§ **What you have to do**
Copy out the listing in full, exactly as written, but not its pictures.

§ **Listed records**
┏━━
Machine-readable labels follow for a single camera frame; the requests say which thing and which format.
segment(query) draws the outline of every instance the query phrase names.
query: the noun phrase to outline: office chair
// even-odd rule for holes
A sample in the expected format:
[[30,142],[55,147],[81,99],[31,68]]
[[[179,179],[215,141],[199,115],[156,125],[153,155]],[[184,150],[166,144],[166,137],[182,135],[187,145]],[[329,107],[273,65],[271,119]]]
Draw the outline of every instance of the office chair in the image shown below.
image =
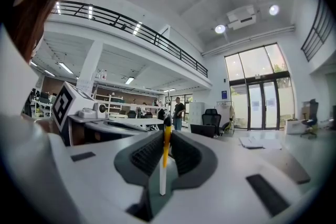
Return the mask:
[[216,127],[216,136],[221,135],[219,133],[219,124],[220,124],[220,120],[222,119],[222,115],[220,114],[203,114],[202,115],[202,122],[203,125],[213,125]]
[[308,120],[303,120],[302,124],[306,125],[306,131],[300,135],[308,135],[308,139],[317,138],[317,109],[319,108],[319,103],[312,99],[309,101],[310,108],[309,108],[309,118]]
[[206,114],[206,115],[218,115],[217,109],[206,109],[204,114]]
[[135,119],[136,118],[136,112],[134,110],[130,110],[130,112],[127,113],[127,117],[129,119]]
[[146,113],[145,114],[145,119],[152,119],[153,118],[153,115],[152,115],[152,113]]

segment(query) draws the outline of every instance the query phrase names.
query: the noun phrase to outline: window
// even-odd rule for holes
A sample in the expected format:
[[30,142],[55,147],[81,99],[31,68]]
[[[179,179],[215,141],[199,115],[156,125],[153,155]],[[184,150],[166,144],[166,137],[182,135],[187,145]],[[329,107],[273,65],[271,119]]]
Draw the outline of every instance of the window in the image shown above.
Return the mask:
[[231,100],[235,104],[235,128],[247,128],[247,92],[245,84],[230,87]]
[[246,78],[273,73],[265,49],[257,48],[239,53]]
[[285,60],[278,47],[278,44],[273,44],[265,47],[269,60],[271,61],[274,73],[287,71]]
[[280,128],[285,127],[285,122],[294,117],[294,97],[290,78],[277,79],[280,102]]
[[225,57],[229,80],[243,79],[243,67],[238,54]]

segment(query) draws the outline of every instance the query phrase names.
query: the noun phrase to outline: glass door
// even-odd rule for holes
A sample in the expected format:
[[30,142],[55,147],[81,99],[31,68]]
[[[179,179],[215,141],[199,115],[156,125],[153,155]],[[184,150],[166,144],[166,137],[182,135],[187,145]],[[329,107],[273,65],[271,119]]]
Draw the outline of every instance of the glass door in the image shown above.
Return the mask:
[[248,129],[279,129],[279,96],[274,81],[248,85]]
[[263,129],[263,96],[261,95],[262,87],[260,84],[248,85],[249,95],[249,129]]

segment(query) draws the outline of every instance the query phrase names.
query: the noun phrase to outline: fluorescent light
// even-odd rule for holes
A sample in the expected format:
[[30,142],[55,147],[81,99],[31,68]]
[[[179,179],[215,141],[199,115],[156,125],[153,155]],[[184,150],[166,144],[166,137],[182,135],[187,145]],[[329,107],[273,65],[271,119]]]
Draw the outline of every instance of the fluorescent light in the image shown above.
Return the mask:
[[217,25],[215,28],[215,32],[217,34],[222,34],[225,31],[225,26],[224,25]]
[[51,76],[53,76],[53,77],[55,76],[53,73],[50,73],[48,70],[44,70],[44,72],[45,72],[45,73],[48,73],[49,75],[51,75]]
[[136,28],[135,28],[135,30],[133,31],[133,34],[134,34],[134,35],[137,35],[137,33],[138,33],[138,31],[139,31],[141,25],[142,25],[142,22],[139,22],[139,23],[136,25]]
[[62,66],[65,70],[67,70],[70,74],[73,74],[73,72],[62,62],[59,63],[60,66]]
[[92,18],[92,6],[89,6],[89,19]]
[[130,84],[133,81],[133,77],[129,77],[128,80],[126,81],[126,84]]
[[269,13],[270,15],[277,15],[279,13],[279,6],[278,5],[272,5],[270,8],[269,8]]

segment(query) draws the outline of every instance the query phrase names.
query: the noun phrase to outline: white column
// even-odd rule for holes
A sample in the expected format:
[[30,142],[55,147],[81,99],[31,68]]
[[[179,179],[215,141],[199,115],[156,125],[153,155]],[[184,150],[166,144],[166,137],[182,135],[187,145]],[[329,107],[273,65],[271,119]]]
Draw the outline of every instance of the white column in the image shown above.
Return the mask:
[[84,61],[82,70],[76,86],[83,90],[87,95],[91,96],[92,87],[94,83],[94,75],[103,50],[103,42],[94,41],[86,59]]
┗━━
§ **Result of the task**
Machine-readable labels follow for a single camera frame; the requests say which thing and which format.
segment(query) draws the outline of every instance the query phrase names.
query: the noun phrase to outline: office chair
// even-odd rule for holes
A sample in the expected format:
[[30,142],[55,147],[81,99],[31,68]]
[[[179,179],[215,141],[199,115],[156,125],[153,155]],[[184,150],[166,144],[166,137],[182,135],[187,145]],[[329,107],[273,65],[271,119]]]
Draw the outline of every instance of the office chair in the image shown below.
image =
Return the mask:
[[216,127],[216,136],[221,135],[219,133],[219,124],[220,124],[220,120],[222,119],[222,115],[220,114],[203,114],[202,115],[202,122],[203,125],[213,125]]
[[308,120],[303,120],[302,124],[306,125],[306,131],[300,135],[308,135],[308,139],[317,138],[317,109],[319,108],[319,103],[312,99],[309,101],[310,108],[309,108],[309,118]]
[[206,114],[206,115],[218,115],[217,109],[206,109],[204,114]]
[[135,119],[136,118],[136,112],[134,110],[130,110],[130,112],[127,113],[127,117],[129,119]]
[[146,113],[145,114],[145,119],[152,119],[153,118],[153,115],[152,115],[152,113]]

segment(query) draws the outline of every instance the query phrase names.
query: the noun phrase to outline: window
// even-odd rule for holes
A sample in the expected format:
[[30,142],[55,147],[81,99],[31,68]]
[[[179,179],[215,141],[199,115],[156,125],[153,155]],[[184,150],[166,144],[166,137],[182,135],[187,145]],[[329,107],[273,65],[271,119]]]
Draw the outline of every instance of the window in the image shown above.
Return the mask:
[[231,100],[235,104],[235,128],[247,128],[247,92],[245,84],[230,87]]
[[246,78],[273,73],[265,49],[257,48],[239,53]]
[[285,60],[278,47],[278,44],[273,44],[265,47],[269,60],[271,61],[274,73],[287,71]]
[[280,128],[285,127],[285,122],[294,117],[294,97],[290,78],[277,79],[280,102]]
[[225,57],[229,80],[243,79],[243,67],[238,54]]

segment(query) draws the outline of every instance the query phrase names.
query: the noun phrase to outline: glass door
// even-odd rule for holes
A sample in the expected format:
[[30,142],[55,147],[81,99],[31,68]]
[[[179,179],[215,141],[199,115],[156,125],[153,155]],[[184,150],[166,144],[166,137],[182,135],[187,145]],[[329,107],[273,65],[271,119]]]
Draw the outline of every instance of the glass door in the image shown above.
Return the mask:
[[248,129],[279,129],[279,96],[274,81],[248,85]]
[[263,129],[263,96],[261,95],[262,87],[260,84],[248,85],[249,95],[249,129]]

segment(query) draws the outline of every instance the query phrase names.
query: the noun phrase to outline: fluorescent light
// even-odd rule for holes
A sample in the expected format:
[[30,142],[55,147],[81,99],[31,68]]
[[[179,179],[215,141],[199,115],[156,125],[153,155]],[[184,150],[166,144],[166,137],[182,135],[187,145]],[[329,107],[273,65],[271,119]]]
Draw the outline of every instance of the fluorescent light in the image shown above.
Return the mask:
[[217,25],[215,28],[215,32],[217,34],[222,34],[225,31],[225,26],[224,25]]
[[51,76],[53,76],[53,77],[55,76],[53,73],[50,73],[48,70],[44,70],[44,72],[45,72],[45,73],[48,73],[49,75],[51,75]]
[[136,28],[135,28],[135,30],[133,31],[133,34],[134,34],[134,35],[137,35],[137,33],[138,33],[138,31],[139,31],[141,25],[142,25],[142,22],[139,22],[139,23],[136,25]]
[[62,66],[65,70],[67,70],[70,74],[73,74],[73,72],[62,62],[59,63],[60,66]]
[[92,18],[92,6],[89,6],[89,19]]
[[130,84],[133,81],[133,77],[129,77],[128,80],[126,81],[126,84]]
[[269,13],[270,15],[277,15],[279,13],[279,6],[278,5],[272,5],[270,8],[269,8]]

segment(query) draws the outline of every instance the query phrase names.
query: the noun phrase to outline: white column
// even-odd rule for holes
A sample in the expected format:
[[30,142],[55,147],[81,99],[31,68]]
[[[179,179],[215,141],[199,115],[156,125],[153,155]],[[184,150],[166,144],[166,137],[182,135],[187,145]],[[329,107],[273,65],[271,119]]]
Draw the outline of every instance of the white column in the image shown above.
Return the mask:
[[84,61],[82,70],[76,86],[83,90],[87,95],[91,96],[92,87],[94,83],[94,75],[103,50],[103,42],[94,41],[86,59]]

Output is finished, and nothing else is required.